With many Asian economies registering unprecedented growth, the world has shifted its focus to the continent, and we are seeing more and more Asian states trying to shift their focuses from a labor based economy to a knowledge based one. The rise of a growing middle class, with aspirations for a better living and an even better education, means that Asian universities must keep up with the times and the needs of society to stay relevant. Our governments’ stakes in education are also higher than ever—they need a highly skilled work force with global knowledge and awareness to keep fueling the growth engine of their economies, and as a result we are seeing more and more states in Asia raising their investment in higher education. Political leaders expect universities to not only conduct knowledge transfer, but also nurturing graduates who would start their own companies that bring growth.

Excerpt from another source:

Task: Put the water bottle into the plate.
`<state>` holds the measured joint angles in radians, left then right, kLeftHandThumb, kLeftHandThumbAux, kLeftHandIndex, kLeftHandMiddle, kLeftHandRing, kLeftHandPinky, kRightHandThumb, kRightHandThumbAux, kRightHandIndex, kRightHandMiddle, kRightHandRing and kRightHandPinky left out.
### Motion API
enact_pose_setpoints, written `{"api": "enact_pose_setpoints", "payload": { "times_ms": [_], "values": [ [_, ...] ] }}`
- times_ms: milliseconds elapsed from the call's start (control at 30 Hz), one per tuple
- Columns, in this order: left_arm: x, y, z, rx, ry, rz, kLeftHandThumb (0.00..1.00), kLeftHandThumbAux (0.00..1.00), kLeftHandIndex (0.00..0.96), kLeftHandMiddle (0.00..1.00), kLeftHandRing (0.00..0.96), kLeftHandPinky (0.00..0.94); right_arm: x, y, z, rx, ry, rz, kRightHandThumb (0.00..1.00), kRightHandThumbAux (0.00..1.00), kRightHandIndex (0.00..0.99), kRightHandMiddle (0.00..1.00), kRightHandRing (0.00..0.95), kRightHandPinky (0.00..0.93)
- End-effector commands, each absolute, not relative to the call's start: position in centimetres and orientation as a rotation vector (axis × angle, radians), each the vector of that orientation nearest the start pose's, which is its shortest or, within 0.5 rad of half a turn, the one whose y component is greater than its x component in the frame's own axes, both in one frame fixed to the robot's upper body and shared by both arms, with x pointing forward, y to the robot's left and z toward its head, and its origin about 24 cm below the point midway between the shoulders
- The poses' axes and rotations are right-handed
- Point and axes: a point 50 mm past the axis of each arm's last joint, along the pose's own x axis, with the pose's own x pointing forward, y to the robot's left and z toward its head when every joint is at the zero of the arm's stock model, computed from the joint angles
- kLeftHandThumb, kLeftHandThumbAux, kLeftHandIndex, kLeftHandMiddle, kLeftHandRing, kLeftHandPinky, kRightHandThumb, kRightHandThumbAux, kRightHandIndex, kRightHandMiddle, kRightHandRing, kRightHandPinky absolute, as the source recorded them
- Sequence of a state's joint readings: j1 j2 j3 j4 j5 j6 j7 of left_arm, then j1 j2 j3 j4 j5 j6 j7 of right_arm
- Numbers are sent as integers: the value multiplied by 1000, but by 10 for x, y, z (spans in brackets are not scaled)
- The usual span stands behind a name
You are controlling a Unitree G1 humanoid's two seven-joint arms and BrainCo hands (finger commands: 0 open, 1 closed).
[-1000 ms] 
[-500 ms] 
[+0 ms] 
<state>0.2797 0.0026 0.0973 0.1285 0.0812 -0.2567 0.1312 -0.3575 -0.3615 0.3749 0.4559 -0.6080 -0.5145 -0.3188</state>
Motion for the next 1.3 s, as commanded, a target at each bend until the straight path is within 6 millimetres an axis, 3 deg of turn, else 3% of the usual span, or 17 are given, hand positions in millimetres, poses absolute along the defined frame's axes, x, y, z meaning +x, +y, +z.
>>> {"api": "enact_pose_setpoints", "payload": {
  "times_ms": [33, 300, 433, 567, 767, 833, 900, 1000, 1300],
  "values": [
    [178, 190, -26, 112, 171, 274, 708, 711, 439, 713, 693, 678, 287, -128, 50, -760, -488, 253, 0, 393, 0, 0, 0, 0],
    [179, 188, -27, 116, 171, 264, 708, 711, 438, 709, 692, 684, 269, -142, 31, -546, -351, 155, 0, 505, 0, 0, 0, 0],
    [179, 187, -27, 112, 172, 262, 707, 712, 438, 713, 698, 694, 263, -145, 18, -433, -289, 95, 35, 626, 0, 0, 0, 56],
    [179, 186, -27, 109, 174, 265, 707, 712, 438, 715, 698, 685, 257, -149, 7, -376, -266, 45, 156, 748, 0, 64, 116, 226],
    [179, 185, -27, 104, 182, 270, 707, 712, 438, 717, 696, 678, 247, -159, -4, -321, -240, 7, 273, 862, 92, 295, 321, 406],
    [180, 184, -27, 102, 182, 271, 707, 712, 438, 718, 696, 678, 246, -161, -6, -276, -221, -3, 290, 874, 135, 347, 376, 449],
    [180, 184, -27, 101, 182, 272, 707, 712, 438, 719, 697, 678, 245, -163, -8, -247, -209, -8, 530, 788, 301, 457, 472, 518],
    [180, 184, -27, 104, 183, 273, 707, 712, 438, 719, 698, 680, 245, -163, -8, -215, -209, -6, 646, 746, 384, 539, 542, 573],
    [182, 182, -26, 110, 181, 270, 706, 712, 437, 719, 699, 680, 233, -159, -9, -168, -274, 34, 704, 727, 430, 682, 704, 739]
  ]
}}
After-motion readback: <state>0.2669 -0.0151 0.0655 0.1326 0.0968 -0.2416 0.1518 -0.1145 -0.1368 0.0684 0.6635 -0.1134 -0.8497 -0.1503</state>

China, for example, is en route to outspend the U.S in research and development by 2020, with the lion share of the investment going to universities. With a strong influence of policy and influx of funding, it is no surprise that Asian universities are flourishing today.

4) Challenges and opportunities

With such favorable factors, Asian universities are poised to go on a rise and, inevitably, there will be challenges which we must address. For starters, how do we maintain quality? With newfound mobility, rising family finance, and global competition, students and faculty can now go anywhere to pursue knowledge and area of interest. Just as it has gotten easier to recruit students and faculty from around the world, they will also have an easier time to choose one destination over another. The need to recruit and retain talent is now higher than ever before.

A second important challenge is how do we maintain our relevance. The cautionary tales of once-prominent global brands which have fallen into obscurity, such as Nokia, Kodak, Motorola, Blackberry, and even Yahoo, serve as a great reminder to us that we must, too, always keep up with the times or someone else will eat our lunch. The world is changing at a breakneck pace, and our role is constantly evolving. Some have said that we are now witnessing the 4th industrial revolution—a digital revolution with a speed of no historical precedent, disrupting almost every industry in every country, characterized by a fusion of technologies that is blurring the lines between the physical, digital, and biological spheres. To maintain our relevance amidst this revolution, we, as educators, will have to be at the forefront to lead change. We have to fight our innate tendency to stay conservative, and be quick to adapt with a flexible mindset. An open mind and willingness to embrace innovation and technology, both in teaching it to our students and also in employing it to deliver the education, will be key, and a commitment to lifelong learning will be essential. There are new enterprises being set up, using new educational models based on innovative technologies, to not only compete with traditional universities but also to “replace” them!

For years, we have always taught our students to be determined to pursue their own dreams. It is our turn now, as educators, to rise to the occasion. Should we succeed, I believe, we will all be witnesses to an unprecedented golden age of Asian universities. Thank you.